Les Noces (English: The Wedding) is a ballet in four scenes, originally for the Ballets Russes of Sergei Diaghilev. The ballet was choreographed by Bronislava Nijinska and the music and words were written by Igor Stravinsky. The music is written for voices, four pianos, and percussion.

The ballet was first presented on 13 June 1923 at the Théâtre Gaîte-Lyrîqué in Paris. The ballet is sometimes called a "dance cantata", and the music is sometimes performed as a concert piece.

Background[change | edit source]

In 1915 ballet producer Sergei Diaghilev wanted to create a ballet called La Liturgie. Its background would be the Greek Orthodox Church. Stravinsky was a strong Christian, and did not want to write this ballet. He turned instead to Russian folk songs for Les Noces. He had started to think about this in 1913.[1] Michel Fokine started the choreography but Vaslav Nijinsky took over. Leonide Massine stepped in for Nijinsky. When Massine left, Bronislava Nijinska designed the dancing.

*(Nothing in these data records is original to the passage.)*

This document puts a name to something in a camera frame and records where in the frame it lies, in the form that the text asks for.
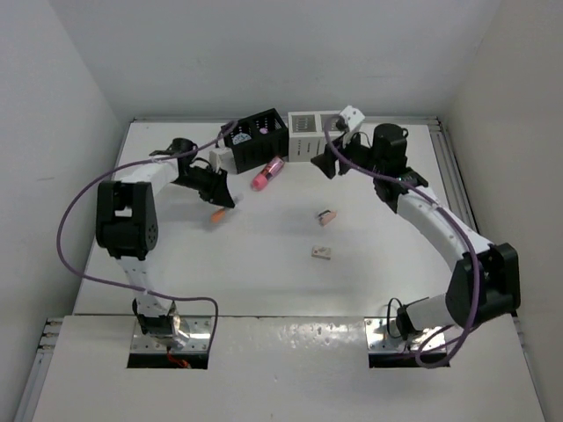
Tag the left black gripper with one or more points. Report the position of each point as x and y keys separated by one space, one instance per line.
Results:
x=217 y=192

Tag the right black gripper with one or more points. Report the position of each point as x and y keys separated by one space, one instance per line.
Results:
x=326 y=161

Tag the orange cap marker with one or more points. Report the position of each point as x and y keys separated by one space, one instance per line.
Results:
x=221 y=214

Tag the blue cap glue stick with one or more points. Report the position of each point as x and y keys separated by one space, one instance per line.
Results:
x=240 y=138

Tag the black slotted container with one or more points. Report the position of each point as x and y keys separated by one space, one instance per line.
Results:
x=261 y=149

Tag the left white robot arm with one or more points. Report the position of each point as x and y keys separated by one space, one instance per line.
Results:
x=127 y=227

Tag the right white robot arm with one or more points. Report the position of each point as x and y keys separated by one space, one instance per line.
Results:
x=485 y=279

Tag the white slotted container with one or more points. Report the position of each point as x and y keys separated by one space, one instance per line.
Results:
x=306 y=134

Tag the pink crayon tube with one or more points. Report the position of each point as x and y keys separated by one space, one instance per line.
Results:
x=271 y=170

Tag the pink mini stapler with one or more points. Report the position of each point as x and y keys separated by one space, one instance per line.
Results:
x=325 y=217

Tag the small eraser box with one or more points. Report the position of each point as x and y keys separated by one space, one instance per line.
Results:
x=321 y=252

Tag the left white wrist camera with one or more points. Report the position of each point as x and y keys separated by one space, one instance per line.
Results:
x=221 y=158

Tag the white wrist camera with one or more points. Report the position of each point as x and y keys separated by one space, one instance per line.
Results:
x=221 y=158
x=349 y=119

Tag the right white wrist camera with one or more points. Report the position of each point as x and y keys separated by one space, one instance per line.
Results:
x=349 y=119

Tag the right aluminium frame rail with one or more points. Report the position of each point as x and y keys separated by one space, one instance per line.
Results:
x=452 y=180

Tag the aluminium frame rail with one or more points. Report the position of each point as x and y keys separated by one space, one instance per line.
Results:
x=452 y=180
x=39 y=370

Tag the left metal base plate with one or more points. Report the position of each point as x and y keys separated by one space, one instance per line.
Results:
x=193 y=338

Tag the metal base plate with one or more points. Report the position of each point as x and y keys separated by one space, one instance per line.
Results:
x=383 y=337
x=193 y=338

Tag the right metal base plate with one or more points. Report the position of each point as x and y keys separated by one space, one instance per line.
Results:
x=383 y=337

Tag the left aluminium frame rail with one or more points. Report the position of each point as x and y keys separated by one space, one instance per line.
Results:
x=39 y=370

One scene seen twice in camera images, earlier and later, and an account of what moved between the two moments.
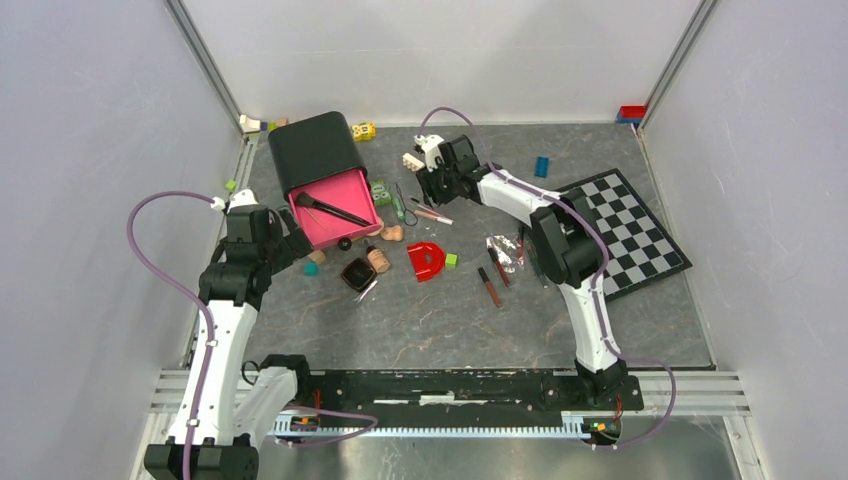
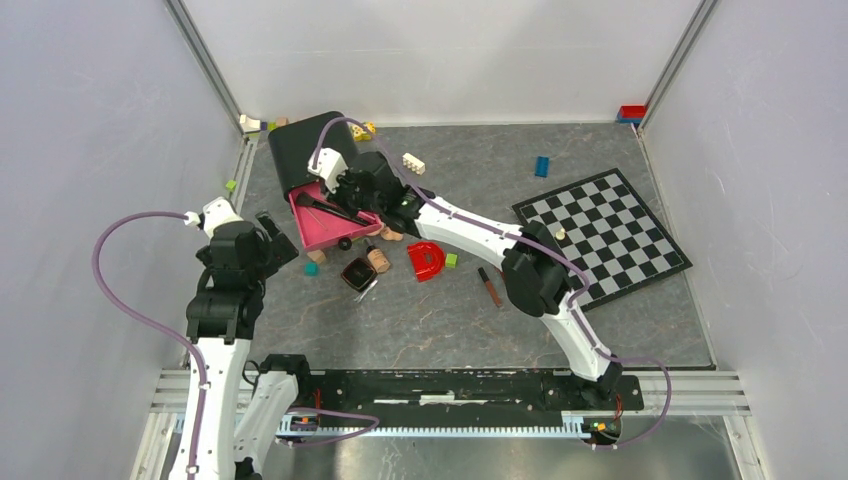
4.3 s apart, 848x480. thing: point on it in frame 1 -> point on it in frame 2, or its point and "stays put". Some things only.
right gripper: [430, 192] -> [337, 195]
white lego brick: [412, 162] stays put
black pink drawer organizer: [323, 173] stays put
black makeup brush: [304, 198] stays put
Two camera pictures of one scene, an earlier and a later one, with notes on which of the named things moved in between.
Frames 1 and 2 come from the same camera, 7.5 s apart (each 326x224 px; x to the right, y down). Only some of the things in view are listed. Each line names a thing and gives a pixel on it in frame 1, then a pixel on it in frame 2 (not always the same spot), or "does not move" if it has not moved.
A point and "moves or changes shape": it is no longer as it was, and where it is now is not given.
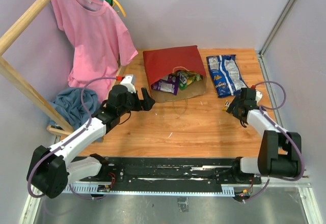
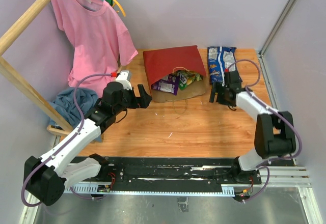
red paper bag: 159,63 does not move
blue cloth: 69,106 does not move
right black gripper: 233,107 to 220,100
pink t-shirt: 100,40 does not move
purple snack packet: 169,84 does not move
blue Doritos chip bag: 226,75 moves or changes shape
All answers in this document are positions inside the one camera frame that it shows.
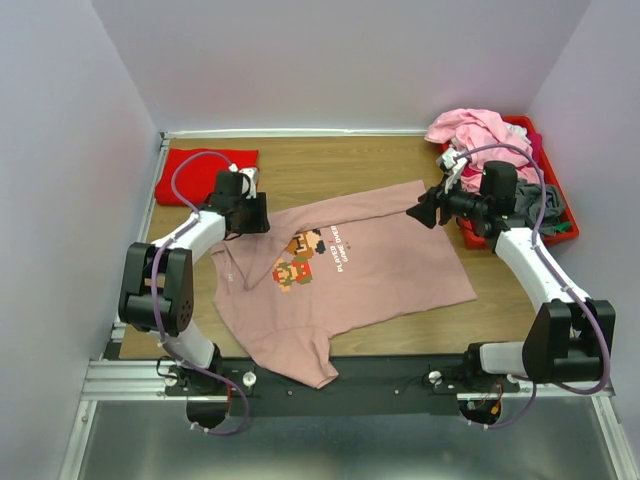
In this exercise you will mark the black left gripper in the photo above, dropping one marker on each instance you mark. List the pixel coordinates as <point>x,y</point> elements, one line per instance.
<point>259,222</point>

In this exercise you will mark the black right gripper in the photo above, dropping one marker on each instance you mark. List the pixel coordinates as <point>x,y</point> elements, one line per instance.
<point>424,212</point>

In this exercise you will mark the dusty pink graphic t-shirt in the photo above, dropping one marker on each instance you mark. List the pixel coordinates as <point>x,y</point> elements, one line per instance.
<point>330,267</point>

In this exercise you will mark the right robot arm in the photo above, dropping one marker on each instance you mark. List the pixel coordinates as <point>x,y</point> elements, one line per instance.
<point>569,342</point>

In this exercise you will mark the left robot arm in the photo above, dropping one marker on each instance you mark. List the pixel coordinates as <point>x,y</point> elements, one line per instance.
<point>157,288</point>

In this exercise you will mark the folded red t-shirt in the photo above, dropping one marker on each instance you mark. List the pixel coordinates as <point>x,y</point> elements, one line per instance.
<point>196,180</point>

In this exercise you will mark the light pink t-shirt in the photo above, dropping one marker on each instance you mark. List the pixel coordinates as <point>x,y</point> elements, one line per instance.
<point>442,130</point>

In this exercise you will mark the grey t-shirt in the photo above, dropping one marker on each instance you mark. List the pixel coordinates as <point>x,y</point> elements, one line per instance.
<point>529,201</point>

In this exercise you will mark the white printed t-shirt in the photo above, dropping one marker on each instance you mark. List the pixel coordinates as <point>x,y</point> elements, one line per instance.
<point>468,137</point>

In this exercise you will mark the magenta t-shirt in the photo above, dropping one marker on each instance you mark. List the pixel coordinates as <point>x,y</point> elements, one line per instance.
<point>534,142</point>

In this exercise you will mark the green t-shirt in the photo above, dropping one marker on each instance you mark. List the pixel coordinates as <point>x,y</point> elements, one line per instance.
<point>546,229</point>

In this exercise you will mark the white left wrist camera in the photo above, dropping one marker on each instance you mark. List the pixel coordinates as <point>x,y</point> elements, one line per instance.
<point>247,178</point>

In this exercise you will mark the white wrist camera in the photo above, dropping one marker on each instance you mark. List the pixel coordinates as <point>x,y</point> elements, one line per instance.
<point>247,178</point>
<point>452,163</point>

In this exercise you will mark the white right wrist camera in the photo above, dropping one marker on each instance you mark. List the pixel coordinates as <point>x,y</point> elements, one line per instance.
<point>452,163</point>

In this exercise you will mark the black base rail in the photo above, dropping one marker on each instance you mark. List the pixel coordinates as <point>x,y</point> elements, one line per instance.
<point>366,385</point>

Design for the ballet (sets and clothing) was done by Natalia Goncharova. Goncharova, an outstanding artist, made two complete designs before her third was accepted.[1] The first two designs were rejected because they did not suit either the dancing or the musical score. The ballet, though based on a folk tale, was modernist in style: Stravinsky and Nijinska thought it was important for its design to be in sympathy with this.[1]

Story[change | edit source]

The bride, Nastasia, is having her hair done. She complains that it hurts when pulled. The choir sing to her about how beautiful her life will be with her husband, Fétis. The nightingales will sing to them in the garden. The choir sings to the Virgin Mary. They sing about the husband-to-be and his fair hair. They ask for a blessing for the young couple. The actual marriage ceremony is not seen. In the last of the four scenes, we see the wedding feast. The people are happy and start to get drunk. The husband and wife are led to the bedroom.

Revivals[change | edit source]

The ballet is still in the repertoires of some major ballet companies, such as the Royal Ballet. It was performed in 1936 by Colonel de Basil's Ballets Russes, one of the successor companies to that of Diaghilev. Its post-WWII revival in London (1966) was personally supervised by Nijinska.[2] Because of this, the ballet is still danced to its original choreography.[3] It was also performed at Stutgart (1974) and Paris (1976). Jerome Robbins choreographed it in the American Ballet Theatre version of 1965.[4]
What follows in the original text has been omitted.